Aim of the exercise - Word for word, restate the lines from the start of the data down to the line with "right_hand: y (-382", both included.

Data provided -
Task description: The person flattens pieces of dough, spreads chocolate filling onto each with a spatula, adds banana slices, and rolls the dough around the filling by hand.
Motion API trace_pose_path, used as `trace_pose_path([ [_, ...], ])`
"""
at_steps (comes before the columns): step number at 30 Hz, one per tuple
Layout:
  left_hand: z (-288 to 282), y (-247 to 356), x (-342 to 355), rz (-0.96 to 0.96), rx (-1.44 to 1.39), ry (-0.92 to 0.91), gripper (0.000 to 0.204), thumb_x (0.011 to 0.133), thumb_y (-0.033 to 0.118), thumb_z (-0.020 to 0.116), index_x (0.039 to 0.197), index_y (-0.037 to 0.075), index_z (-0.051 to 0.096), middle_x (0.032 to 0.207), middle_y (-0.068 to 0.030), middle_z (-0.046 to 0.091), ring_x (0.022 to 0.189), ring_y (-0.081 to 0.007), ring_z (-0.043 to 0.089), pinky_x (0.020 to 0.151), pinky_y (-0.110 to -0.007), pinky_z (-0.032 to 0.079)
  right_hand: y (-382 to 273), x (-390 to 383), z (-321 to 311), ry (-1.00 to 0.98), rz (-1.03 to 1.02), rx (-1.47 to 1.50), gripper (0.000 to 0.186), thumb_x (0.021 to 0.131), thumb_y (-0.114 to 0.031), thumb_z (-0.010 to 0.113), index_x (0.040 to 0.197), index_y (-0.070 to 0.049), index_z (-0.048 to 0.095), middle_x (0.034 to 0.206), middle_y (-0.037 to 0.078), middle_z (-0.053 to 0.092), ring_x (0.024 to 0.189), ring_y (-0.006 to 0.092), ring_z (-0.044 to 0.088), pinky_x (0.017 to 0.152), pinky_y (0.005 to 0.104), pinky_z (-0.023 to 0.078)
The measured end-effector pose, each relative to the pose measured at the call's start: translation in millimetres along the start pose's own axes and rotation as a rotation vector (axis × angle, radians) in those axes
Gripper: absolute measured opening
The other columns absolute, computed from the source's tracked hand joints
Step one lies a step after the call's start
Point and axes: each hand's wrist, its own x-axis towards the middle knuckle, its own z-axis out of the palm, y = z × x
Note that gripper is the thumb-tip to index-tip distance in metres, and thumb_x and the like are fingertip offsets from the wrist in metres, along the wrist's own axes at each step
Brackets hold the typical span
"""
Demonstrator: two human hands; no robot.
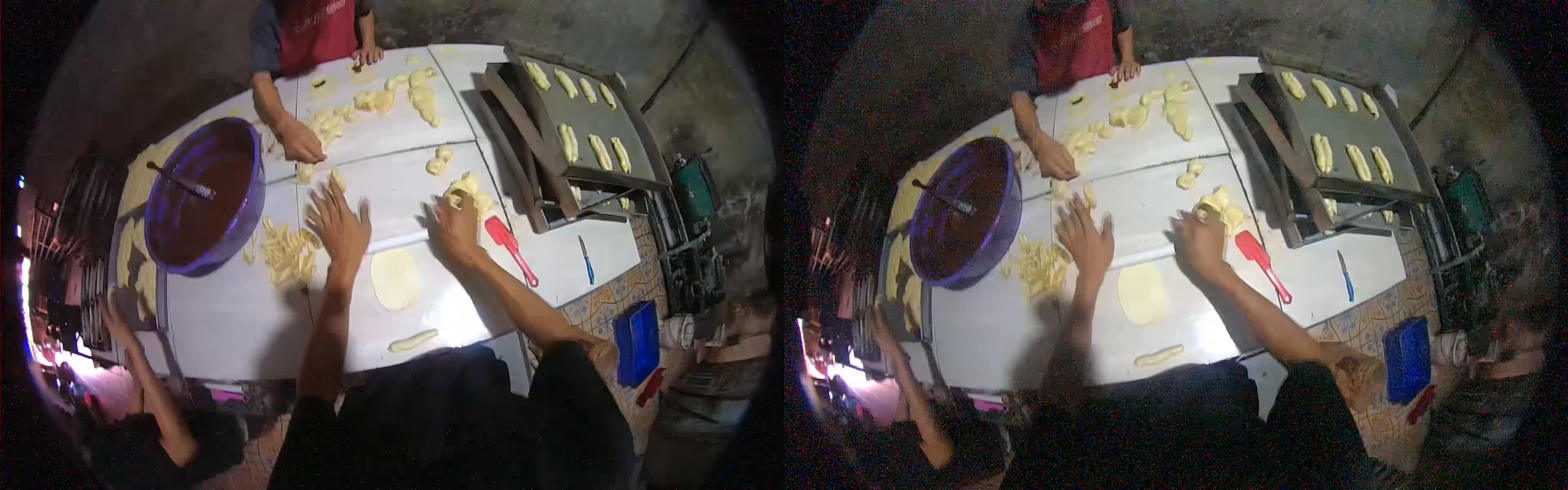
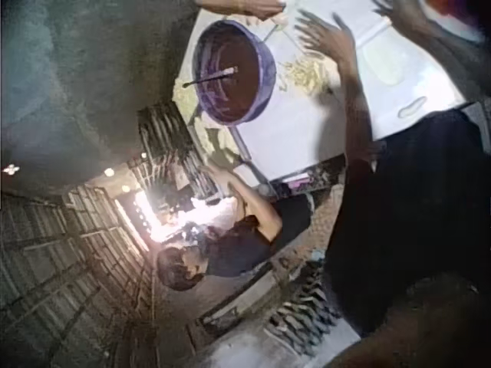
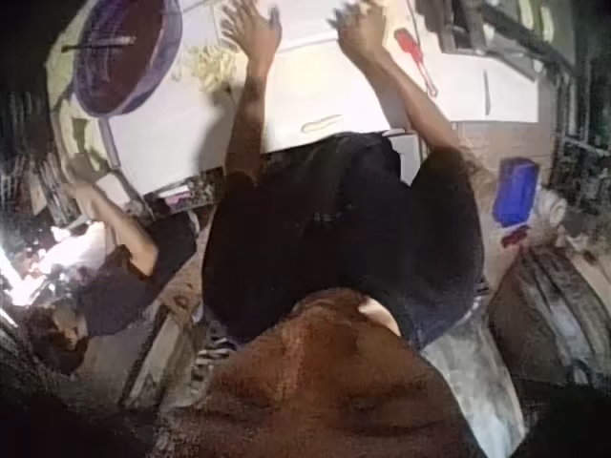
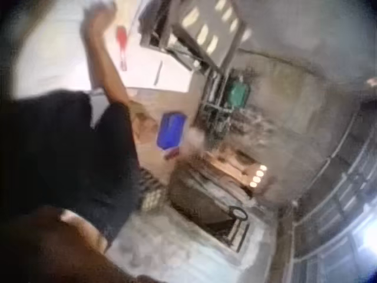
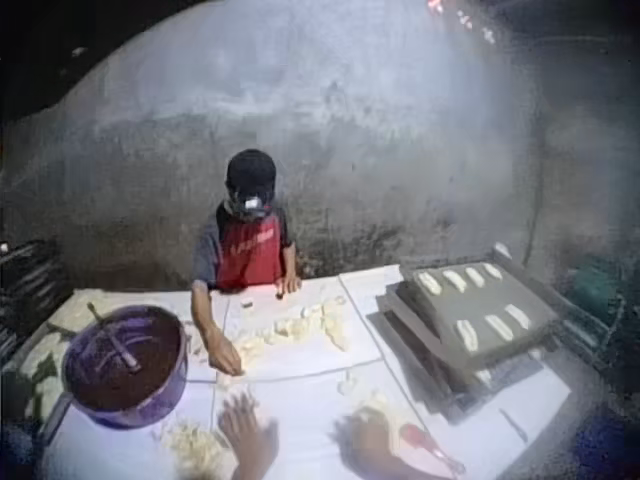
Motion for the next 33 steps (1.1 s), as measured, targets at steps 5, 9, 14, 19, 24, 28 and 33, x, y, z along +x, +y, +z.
trace_pose_path([
  [5,-42.3,9.6,-39.5,0.528,-0.222,-0.515,0.079,0.085,-0.002,0.062,0.158,0.009,0.034,0.116,-0.0164,0.063,0.111,-0.0341,0.058,0.097,-0.046,0.045,45.4,-61.8,-126.5,-0.102,0.165,-0.562,0.042,0.088,-0.025,0.072,0.125,-0.005,0.068,0.117,0.028,0.064,0.113,0.0451,0.058,0.097,0.0517,0.048],
  [9,-41.8,-12.2,-54.9,0.283,-0.211,-0.419,0.081,0.076,-0.009,0.058,0.154,0.006,0.042,0.126,-0.0158,0.061,0.114,-0.0341,0.058,0.097,-0.046,0.045,81.4,-99.1,-120.1,-0.045,0.114,-0.470,0.044,0.085,-0.013,0.071,0.128,-0.005,0.063,0.093,0.023,0.063,0.088,0.0426,0.062,0.077,0.0496,0.053],
  [14,-111.8,-59.3,-130.8,-0.177,-0.099,-0.087,0.066,0.086,-0.009,0.057,0.149,0.009,0.051,0.124,-0.0197,0.060,0.116,-0.0380,0.057,0.102,-0.048,0.044,51.5,-84.0,-128.6,-0.188,0.280,-0.071,0.036,0.086,-0.003,0.067,0.121,-0.001,0.063,0.091,0.024,0.065,0.077,0.0412,0.066,0.068,0.0441,0.053],
  [19,-114.1,-138.0,-248.3,-0.502,0.317,-0.007,0.064,0.088,-0.007,0.054,0.149,0.014,0.053,0.124,-0.0166,0.061,0.118,-0.0366,0.057,0.100,-0.049,0.045,-77.2,-11.3,-99.4,-0.459,-0.098,0.129,0.031,0.094,0.004,0.058,0.125,-0.001,0.062,0.097,0.013,0.062,0.072,0.0153,0.064,0.062,0.0316,0.050],
  [24,-125.8,-136.3,-240.5,-0.520,0.510,0.010,0.072,0.082,0.003,0.061,0.151,0.022,0.052,0.122,-0.0166,0.061,0.116,-0.0353,0.058,0.100,-0.050,0.045,-265.1,118.8,14.2,-0.614,-0.726,-0.026,0.023,0.098,-0.006,0.061,0.119,-0.002,0.069,0.099,0.015,0.063,0.074,0.0255,0.065,0.066,0.0396,0.052],
  [28,-145.8,-125.4,-226.3,-0.621,0.397,-0.021,0.061,0.084,0.013,0.058,0.145,0.019,0.060,0.122,-0.0152,0.060,0.115,-0.0379,0.056,0.101,-0.053,0.043,-361.4,173.2,153.1,-0.770,-0.945,-0.369,0.026,0.091,-0.014,0.067,0.114,-0.005,0.073,0.108,0.019,0.069,0.093,0.0395,0.070,0.079,0.0493,0.057],
  [33,-145.1,-127.0,-227.9,-0.633,0.419,-0.003,0.055,0.091,0.018,0.053,0.146,0.017,0.056,0.120,-0.0188,0.062,0.108,-0.0395,0.058,0.098,-0.054,0.041,-402.2,179.7,263.4,-1.030,-1.041,-0.714,0.025,0.082,-0.023,0.071,0.102,-0.008,0.075,0.097,0.020,0.074,0.098,0.0374,0.072,0.079,0.0495,0.058],
])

Response area -
Task description: The person flattens pieces of dough, spreads chocolate filling onto each with a spatula, adds banana slices, and rolls the dough around the filling by hand.
Motion API trace_pose_path, used as `trace_pose_path([ [_, ...], ])`
"""
at_steps (comes before the columns): step number at 30 Hz, one per tuple
Layout:
  left_hand: z (-288 to 282), y (-247 to 356), x (-342 to 355), rz (-0.96 to 0.96), rx (-1.44 to 1.39), ry (-0.92 to 0.91), gripper (0.000 to 0.204), thumb_x (0.011 to 0.133), thumb_y (-0.033 to 0.118), thumb_z (-0.020 to 0.116), index_x (0.039 to 0.197), index_y (-0.037 to 0.075), index_z (-0.051 to 0.096), middle_x (0.032 to 0.207), middle_y (-0.068 to 0.030), middle_z (-0.046 to 0.091), ring_x (0.022 to 0.189), ring_y (-0.081 to 0.007), ring_z (-0.043 to 0.089), pinky_x (0.020 to 0.151), pinky_y (-0.110 to -0.007), pinky_z (-0.032 to 0.079)
  right_hand: y (-382 to 273), x (-390 to 383), z (-321 to 311), ry (-1.00 to 0.98), rz (-1.03 to 1.02), rx (-1.47 to 1.50), gripper (0.000 to 0.186), thumb_x (0.021 to 0.131), thumb_y (-0.114 to 0.031), thumb_z (-0.010 to 0.113), index_x (0.040 to 0.197), index_y (-0.070 to 0.049), index_z (-0.048 to 0.095), middle_x (0.034 to 0.206), middle_y (-0.037 to 0.078), middle_z (-0.053 to 0.092), ring_x (0.024 to 0.189), ring_y (-0.006 to 0.092), ring_z (-0.044 to 0.088), pinky_x (0.017 to 0.152), pinky_y (0.005 to 0.104), pinky_z (-0.023 to 0.078)

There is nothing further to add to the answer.